Consensus Based Optimization

\[\newcommand{\N}{\mathbb{N}} \newcommand{\R}{\mathbb{R}} \newcommand{\Rd}{\mathbb{R}^d} \newcommand{\d}{d} \newcommand{\kernel}{\mathsf{k}} \newcommand{\mean}{\mathsf{m}} \newcommand{\kmean}{\mean_{\kernel}} \newcommand{\wkmean}{\mean_{\kernel}} \newcommand{\abs}[1]{\left|#1\right|}\]

Setting

We consider a function $V:\R^d\to\R^+_0$ for which we want to solve the global optimization problem

\[\min_{x\in\R^d} V(x).\]
  • The function $V$ may be non-convex.

  • We do not want to employ gradient-based methods.

  • Instead: agent based/particle methods.

Particle Swarm Optimization

We first consider Particle Swarm Optimization (PSO) proposed by Kennedy and Eberhart (1995) which was motivated by bird-flocking simulations of Reynolds (1987).

For particles $x_1,\ldots, x_N\in\R^d$ with velocities $v_i\in\R^d$ one considers the scheme

\[\begin{align*} x_i &\gets x_i + v_i,\\ v_i &\gets v_i + \xi_1\circ (p_i - x_i) + \xi_2 \circ (p_\text{g} - x_i). \end{align*}\]

Here,

  • $\xi_1, \xi_2\in\R^d$ are chosen randomly,
  • $p_i\in\R^d$ denotes the best position particle $i$ has seen,
  • $p_\text{g}$ denotes the best the swarm has seen.

Consensus

The first step to derive standard CBO proposed by Pinnau (2017) is to only consider a common point $\mean\in\Rd$. Secondly, this point is chosen as the weighted average

\[\mean[\rho^N] = \frac{\int y\ \exp(-\beta\ V(y)) d\rho^N(y)}{\int \exp(-\beta\ V(y)) d\rho^N(y)}\]

where $\rho^N = \sum_{i=1}^N \delta_{x_i}$.

For $i=1,\ldots,N$ the dynamics then read

\[\begin{align*} \boxed{ \dot{x}_i = -(x_i - \mean[\rho^N]) + \sigma \abs{x_i - \mean[\rho^N]}\dot{W_i}, } \end{align*}\]

where the parameter $\sigma \geq 0$ determines the influence of the noise term.
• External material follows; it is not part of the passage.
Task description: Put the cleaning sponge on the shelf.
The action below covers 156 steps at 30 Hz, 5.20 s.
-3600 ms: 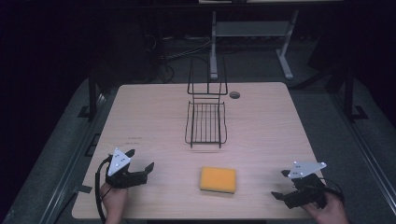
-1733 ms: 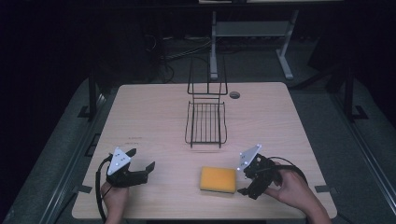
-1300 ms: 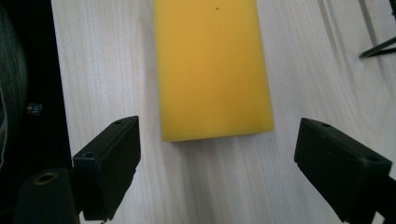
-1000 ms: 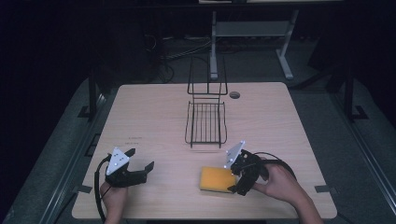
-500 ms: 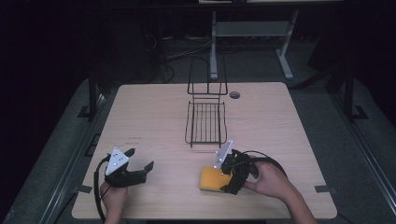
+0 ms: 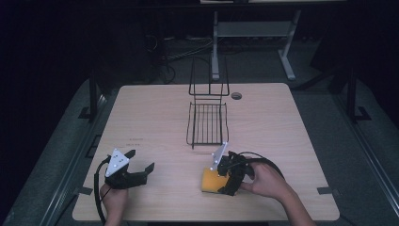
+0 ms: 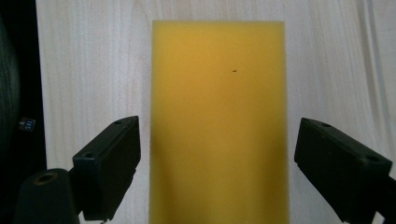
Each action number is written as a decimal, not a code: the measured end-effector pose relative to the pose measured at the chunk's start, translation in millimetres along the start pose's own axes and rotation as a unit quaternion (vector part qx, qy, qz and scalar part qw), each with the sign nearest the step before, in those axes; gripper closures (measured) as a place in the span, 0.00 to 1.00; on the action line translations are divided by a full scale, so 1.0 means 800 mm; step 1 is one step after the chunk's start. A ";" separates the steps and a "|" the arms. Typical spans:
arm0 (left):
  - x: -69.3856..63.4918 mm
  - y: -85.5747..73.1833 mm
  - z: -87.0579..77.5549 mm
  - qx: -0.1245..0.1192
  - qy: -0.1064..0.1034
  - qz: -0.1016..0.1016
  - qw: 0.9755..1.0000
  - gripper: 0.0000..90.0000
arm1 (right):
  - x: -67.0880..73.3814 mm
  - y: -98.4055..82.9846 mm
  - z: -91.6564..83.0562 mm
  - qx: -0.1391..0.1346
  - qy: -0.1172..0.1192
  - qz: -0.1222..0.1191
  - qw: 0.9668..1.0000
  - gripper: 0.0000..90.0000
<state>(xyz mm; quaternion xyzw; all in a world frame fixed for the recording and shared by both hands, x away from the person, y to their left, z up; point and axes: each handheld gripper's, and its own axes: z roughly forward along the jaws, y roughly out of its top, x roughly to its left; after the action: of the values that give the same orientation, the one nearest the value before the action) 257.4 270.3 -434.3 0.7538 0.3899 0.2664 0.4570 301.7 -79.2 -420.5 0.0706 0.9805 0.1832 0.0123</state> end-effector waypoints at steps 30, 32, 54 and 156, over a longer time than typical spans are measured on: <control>0.002 0.000 -0.003 -0.007 -0.001 -0.008 1.000 0.14 | -0.002 0.011 0.029 0.020 0.008 -0.014 1.000 0.16; 0.003 0.000 -0.003 -0.008 -0.002 -0.010 1.000 0.14 | -0.001 0.012 0.030 0.021 0.008 -0.013 1.000 0.16; 0.005 0.000 -0.005 -0.012 -0.002 -0.016 1.000 0.14 | 0.001 0.010 0.035 0.031 0.003 -0.018 0.999 0.24; 0.005 0.000 -0.002 -0.015 -0.009 -0.020 1.000 0.14 | -0.178 0.088 -0.004 0.015 0.012 -0.004 1.000 0.24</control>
<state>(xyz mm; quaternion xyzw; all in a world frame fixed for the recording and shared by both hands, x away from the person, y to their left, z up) 258.4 274.4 -433.4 0.7411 0.3965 0.2562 0.4774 452.1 -36.1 -392.4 0.0644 0.9834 0.1696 0.0005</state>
Considering the mean-field equation (formally) one obtains the dynamic

\[\dot{x} = -(x - \mean[\rho]) + \sigma \abs{x - \mean[\rho]}\dot{W_i},\qquad \rho = \text{law}(x)\]

Modifications and Details

  • The parameter $\beta$ is typically updated during the iteration.

  • Especially for higher-dimensional problems Carillo et al. (2018) proposed a noise term that is scaled component-wise.
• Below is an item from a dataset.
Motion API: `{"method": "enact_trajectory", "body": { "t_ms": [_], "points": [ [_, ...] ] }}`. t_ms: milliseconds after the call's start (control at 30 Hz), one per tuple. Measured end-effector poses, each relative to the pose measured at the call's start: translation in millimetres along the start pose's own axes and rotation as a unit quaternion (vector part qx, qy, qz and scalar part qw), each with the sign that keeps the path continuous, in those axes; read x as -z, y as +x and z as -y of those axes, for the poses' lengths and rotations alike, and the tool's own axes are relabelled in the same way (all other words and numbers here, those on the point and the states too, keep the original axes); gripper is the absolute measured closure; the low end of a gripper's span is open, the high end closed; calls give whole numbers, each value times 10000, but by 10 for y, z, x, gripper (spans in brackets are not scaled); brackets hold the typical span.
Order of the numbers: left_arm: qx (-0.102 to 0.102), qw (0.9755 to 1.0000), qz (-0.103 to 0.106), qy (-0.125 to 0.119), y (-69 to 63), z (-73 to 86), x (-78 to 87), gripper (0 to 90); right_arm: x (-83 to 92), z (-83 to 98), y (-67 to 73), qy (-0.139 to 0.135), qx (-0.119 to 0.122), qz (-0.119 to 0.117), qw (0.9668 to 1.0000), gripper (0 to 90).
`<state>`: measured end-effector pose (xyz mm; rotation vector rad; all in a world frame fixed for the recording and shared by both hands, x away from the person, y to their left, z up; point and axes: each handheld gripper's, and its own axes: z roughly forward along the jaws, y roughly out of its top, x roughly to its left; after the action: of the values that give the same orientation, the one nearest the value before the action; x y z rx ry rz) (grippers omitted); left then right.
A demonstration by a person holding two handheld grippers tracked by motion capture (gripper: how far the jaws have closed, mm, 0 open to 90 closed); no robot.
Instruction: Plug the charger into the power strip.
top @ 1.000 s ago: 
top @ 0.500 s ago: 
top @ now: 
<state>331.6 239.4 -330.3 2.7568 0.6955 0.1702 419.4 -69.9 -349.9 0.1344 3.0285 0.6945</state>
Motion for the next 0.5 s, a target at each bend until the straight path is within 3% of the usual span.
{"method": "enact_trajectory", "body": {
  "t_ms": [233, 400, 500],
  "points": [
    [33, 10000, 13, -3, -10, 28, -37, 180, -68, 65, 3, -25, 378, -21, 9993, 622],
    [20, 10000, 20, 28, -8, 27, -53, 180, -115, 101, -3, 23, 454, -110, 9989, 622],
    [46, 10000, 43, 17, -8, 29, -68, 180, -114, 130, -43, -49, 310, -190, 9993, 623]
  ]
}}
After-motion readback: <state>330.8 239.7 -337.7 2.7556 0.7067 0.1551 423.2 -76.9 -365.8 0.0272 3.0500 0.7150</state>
  • Carillo et al. (2018) also proposed a batching strategy over the particles.

  • In some formulations the term $(x_i - \mean)$ is multiplied by a term that enforces an improvement in every step.

Kernelized CBO

The standard CBO scheme does not incorporate a “personal best” like PSO schemes.

  • CBO does does not allow to find multiple global minima,

  • it has been empirically observed \cite{totzeck_20} that CBO performs worse for certain initializations.

How can we modify the scheme to incorporate a “personal best” like in the PSO case?

A possible method was proposed by Totzeck et al (2020) who introduced a weighted average over time

\[\begin{align*} p_i(t) := \frac{\int_0^t x_i(s)\ \exp(-\beta\ V(x_i(s))) ds}{\int_0^t \exp(-\beta\ V(x_i(s))) ds}. \end{align*}\]

Our approach employs a spatial localization in the state space.

Modification of CBO: Introducing a Kernel

The weighted mean $\mean$ for CBO

\[\begin{align*} \mean[\rho] := \frac{\int y \exp(-\beta V(y))\d\rho(y)}{\int \exp(-\beta V(y))\d\rho(y)}. \end{align*}\]

induces a vector field $x\mapsto \mean[\rho] - x$ that points towards $\mean[\rho]$ globally.

Introducing a kernel $\kernel:\R^d\times\R^d\to\R$

\[\begin{align*} \kmean[\rho](x) := \frac{\int\kernel(x,y)\ y \exp(-\beta V(y))\d\rho(y)}{\int \kernel(x,y)\exp(-\beta V(y))\d\rho(y)} \end{align*}\]

allows for $x\mapsto x-\kmean[\rho] (x)$ to be non-affine.

The modified update scheme then has the form

\[\begin{align*} \dot x_i = -(x_i - \wkmean[\rho](x_i)) + \sigma\abs{x_i - \wkmean[\rho](x_i)}\dot W_i, \qquad \rho := \sum_{i=1}^N\delta_{x_i}. \end{align*}\]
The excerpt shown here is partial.